Este pacto deja en manos de la fiscalía decidir si De Juan e Hidalgo se libran del banquillo de los acusados, o deben sentarse en él, ya que según la doctrina Botín, si el Ministerio Público da sus bendiciones al acuerdo, la acusación popular ya no puede seguir adelante en solitario.
Este criterio, de hecho, ha sido defendido también por la Audiencia Provincial de Madrid en un fallo del pasado octubre, en el que refrendó la imputación de De Juan e Hidalgo, pero en el que también hizo referencia a la famosa sentencia de 2007.
"Estimamos acertadas las razones del Instructor en torno a la subordinación de la acusación popular a la acción penal ejercitada por los perjudicados o el Ministerio Fiscal, de tal modo que no puede dirigir acción penal de forma autónoma por hechos y contra personas que no han sido destinatarios de una acción ejercitada por aquéllos", puede leerse en el auto.
Sin embargo, los vecinos han replicado a esta interpretación apelando a la doctrina Atutxa, que limita el alcance de la doctrina Botín en aquellos casos en que "el interés lesionado pertenece a la colectividad en su conjunto, permitiendo en estos últimos el impulso procesal de la acción popular", según reza el escrito presentado en la Audiencia.
Los inquilinos sustentan su posición en que las fundaciones carecen de socios o propietarios.

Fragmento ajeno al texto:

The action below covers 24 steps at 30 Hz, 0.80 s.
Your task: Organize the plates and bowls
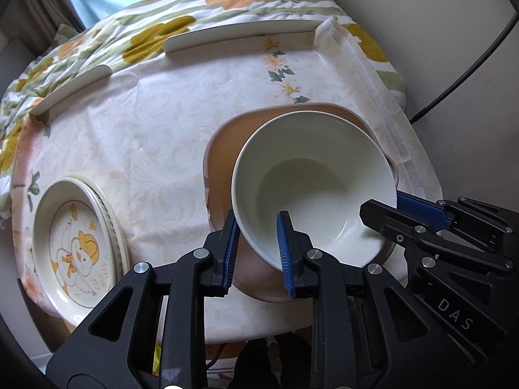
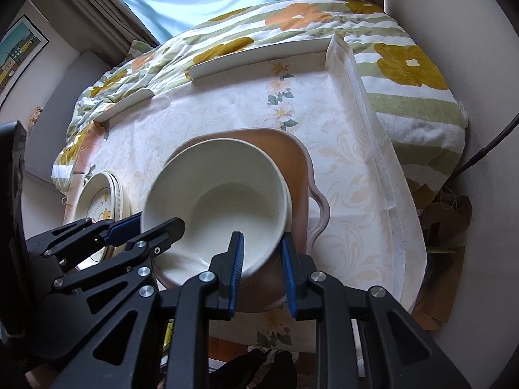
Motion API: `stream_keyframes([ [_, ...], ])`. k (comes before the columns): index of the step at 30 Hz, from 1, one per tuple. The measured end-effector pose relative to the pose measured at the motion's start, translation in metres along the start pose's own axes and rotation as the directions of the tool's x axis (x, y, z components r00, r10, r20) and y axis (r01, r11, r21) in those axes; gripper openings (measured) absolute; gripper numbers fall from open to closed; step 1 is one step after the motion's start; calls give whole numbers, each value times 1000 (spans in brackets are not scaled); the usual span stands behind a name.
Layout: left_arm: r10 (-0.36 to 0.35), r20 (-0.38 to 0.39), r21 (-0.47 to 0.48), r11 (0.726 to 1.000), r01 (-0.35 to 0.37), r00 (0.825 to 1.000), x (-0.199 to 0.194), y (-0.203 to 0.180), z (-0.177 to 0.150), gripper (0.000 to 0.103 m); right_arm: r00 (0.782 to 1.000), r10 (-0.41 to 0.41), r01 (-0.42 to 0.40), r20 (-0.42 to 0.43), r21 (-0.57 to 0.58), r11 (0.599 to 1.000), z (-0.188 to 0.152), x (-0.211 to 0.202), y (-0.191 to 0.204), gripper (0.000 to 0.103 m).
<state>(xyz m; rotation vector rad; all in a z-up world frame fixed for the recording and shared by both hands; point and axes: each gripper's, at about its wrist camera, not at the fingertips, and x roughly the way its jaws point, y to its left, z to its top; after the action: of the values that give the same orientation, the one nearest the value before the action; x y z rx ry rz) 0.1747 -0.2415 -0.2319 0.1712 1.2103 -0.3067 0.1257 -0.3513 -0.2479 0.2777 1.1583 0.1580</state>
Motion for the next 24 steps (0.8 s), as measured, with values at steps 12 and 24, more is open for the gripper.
stream_keyframes([
  [12,-11,81,-1,1000,11,997,-51,15,-6,20,998,12,-12,55,3,1000,-9,-38,2,21],
  [24,56,238,93,992,-81,970,-125,54,-24,103,985,-46,55,169,-47,997,-34,-103,12,92],
])
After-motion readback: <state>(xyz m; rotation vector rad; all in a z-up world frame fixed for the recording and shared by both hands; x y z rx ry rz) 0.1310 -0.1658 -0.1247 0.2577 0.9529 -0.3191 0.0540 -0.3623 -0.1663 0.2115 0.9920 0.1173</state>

Por tanto, defienden que el patrimonio de Fusara no pertenece a la fundación ni al patronato, sino a los pobres de Madrid, a quienes la fundadora dejó como beneficiarios de su patrimonio. Por tanto, no pueden arrogarse la condición de víctimas o perjudicados, ya que esta es colectiva y sujeta a la doctrina Atutxa.

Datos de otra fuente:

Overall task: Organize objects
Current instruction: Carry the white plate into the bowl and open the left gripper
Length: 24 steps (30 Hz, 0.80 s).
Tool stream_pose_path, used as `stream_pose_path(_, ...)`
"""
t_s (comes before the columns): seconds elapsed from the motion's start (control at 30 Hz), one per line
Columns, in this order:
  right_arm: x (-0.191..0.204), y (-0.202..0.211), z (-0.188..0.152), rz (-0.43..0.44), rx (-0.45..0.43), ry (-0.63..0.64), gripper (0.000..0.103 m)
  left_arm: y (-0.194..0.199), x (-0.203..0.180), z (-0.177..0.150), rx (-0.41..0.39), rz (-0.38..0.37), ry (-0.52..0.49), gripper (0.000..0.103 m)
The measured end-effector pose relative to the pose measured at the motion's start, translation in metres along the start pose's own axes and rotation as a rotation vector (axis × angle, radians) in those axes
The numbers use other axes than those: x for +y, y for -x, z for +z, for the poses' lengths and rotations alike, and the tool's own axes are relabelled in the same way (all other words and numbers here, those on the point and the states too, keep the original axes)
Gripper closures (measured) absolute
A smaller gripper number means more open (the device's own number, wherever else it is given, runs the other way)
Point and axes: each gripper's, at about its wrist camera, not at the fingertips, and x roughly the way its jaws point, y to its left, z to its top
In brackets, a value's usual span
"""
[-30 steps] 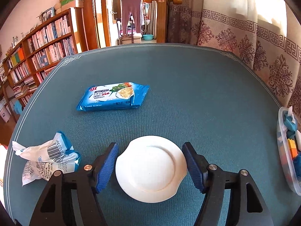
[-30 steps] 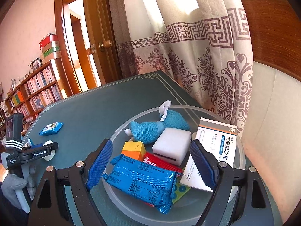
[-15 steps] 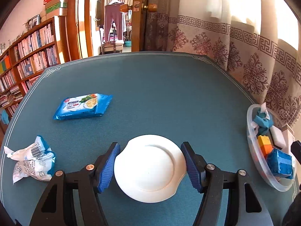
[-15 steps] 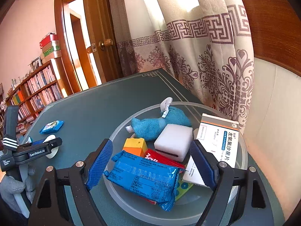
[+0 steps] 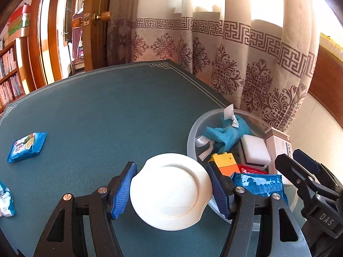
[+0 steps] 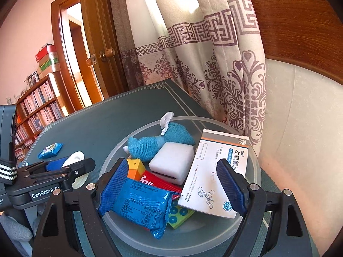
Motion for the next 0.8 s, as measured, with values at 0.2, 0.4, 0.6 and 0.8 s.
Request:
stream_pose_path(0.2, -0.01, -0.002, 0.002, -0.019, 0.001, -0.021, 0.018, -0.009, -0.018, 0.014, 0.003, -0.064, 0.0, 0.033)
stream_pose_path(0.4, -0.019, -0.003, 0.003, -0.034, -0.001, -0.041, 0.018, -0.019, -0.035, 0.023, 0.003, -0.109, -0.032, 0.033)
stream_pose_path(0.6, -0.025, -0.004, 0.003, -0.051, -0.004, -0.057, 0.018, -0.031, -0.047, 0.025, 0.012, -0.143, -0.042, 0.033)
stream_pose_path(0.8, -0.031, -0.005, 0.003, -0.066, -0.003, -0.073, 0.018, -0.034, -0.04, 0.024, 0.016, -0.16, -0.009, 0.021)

"El titular formal del patrimonio fundacional es la fundación, pero el titular material y legítimo del interés protegido son los beneficiarios finales, una colectividad difusa de personas necesitadas", señalan en su escrito. "No existe, por tanto, un perjudicado concreto ni identificable, sino una colectividad abstracta de beneficiarios, lo que legitima la intervención de la acusación popular como única vía procesal para la defensa del interés general".
Momento crítico
Este debate llega en un momento crítico para el futuro de las acciones populares, a las que el Gobierno de Pedro Sánchez ha intentado cortar las alas en varias ocasiones a lo largo de la última legislatura. Aunque, por el momento, sin frutos.

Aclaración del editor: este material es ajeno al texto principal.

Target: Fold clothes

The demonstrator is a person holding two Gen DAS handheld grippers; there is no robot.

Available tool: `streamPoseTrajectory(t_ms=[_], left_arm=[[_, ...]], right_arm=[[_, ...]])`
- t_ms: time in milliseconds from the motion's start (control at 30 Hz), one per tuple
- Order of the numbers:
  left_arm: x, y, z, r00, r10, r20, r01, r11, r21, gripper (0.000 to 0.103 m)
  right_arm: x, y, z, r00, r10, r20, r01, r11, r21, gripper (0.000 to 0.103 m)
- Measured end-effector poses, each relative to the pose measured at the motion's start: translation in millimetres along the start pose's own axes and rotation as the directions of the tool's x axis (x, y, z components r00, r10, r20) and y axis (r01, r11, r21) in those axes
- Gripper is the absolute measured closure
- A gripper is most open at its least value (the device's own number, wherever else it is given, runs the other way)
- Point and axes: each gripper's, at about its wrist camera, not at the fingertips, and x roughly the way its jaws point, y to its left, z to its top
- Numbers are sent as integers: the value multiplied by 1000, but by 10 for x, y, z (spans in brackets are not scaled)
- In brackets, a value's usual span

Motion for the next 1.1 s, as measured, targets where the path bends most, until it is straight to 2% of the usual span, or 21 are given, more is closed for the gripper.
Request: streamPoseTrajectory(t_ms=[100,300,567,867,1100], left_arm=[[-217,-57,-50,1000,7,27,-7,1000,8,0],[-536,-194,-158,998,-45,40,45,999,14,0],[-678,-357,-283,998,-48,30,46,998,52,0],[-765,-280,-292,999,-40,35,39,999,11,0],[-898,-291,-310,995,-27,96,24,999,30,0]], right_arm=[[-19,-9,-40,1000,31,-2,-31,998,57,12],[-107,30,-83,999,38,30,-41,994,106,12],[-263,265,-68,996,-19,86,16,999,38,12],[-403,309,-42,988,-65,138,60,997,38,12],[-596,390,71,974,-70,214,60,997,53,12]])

La última iniciativa al respecto es la incluida en la reforma de la Ley de Enjuiciamiento Criminal que establece que no podrán ejercerla los partidos políticos y tampoco las instituciones públicas, aunque deja una puerta abierta para asociaciones que acrediten lo que se denomina un "vínculo legítimo" con el bien jurídico protegido en el procedimiento.
Antes de esta propuesta vino otra, mucho más restrictiva e incluida en la conocida como 'ley Begoña', que apartaba a las acusaciones populares de la fase de instrucción. Ninguna de las dos reformas tiene apoyos parlamentarios suficientes para salir adelante.
El 17 de diciembre de 2007, el Tribunal Supremo desestimó los recursos interpuestos por la Asociación para la Defensa de los Inversores y Clientes (ADIC) e Iniciativa per Catalunya Verds (ICV) en el caso de las cesiones de crédito de Banco Santander. Acababa de nacer la 'doctrina Botín'.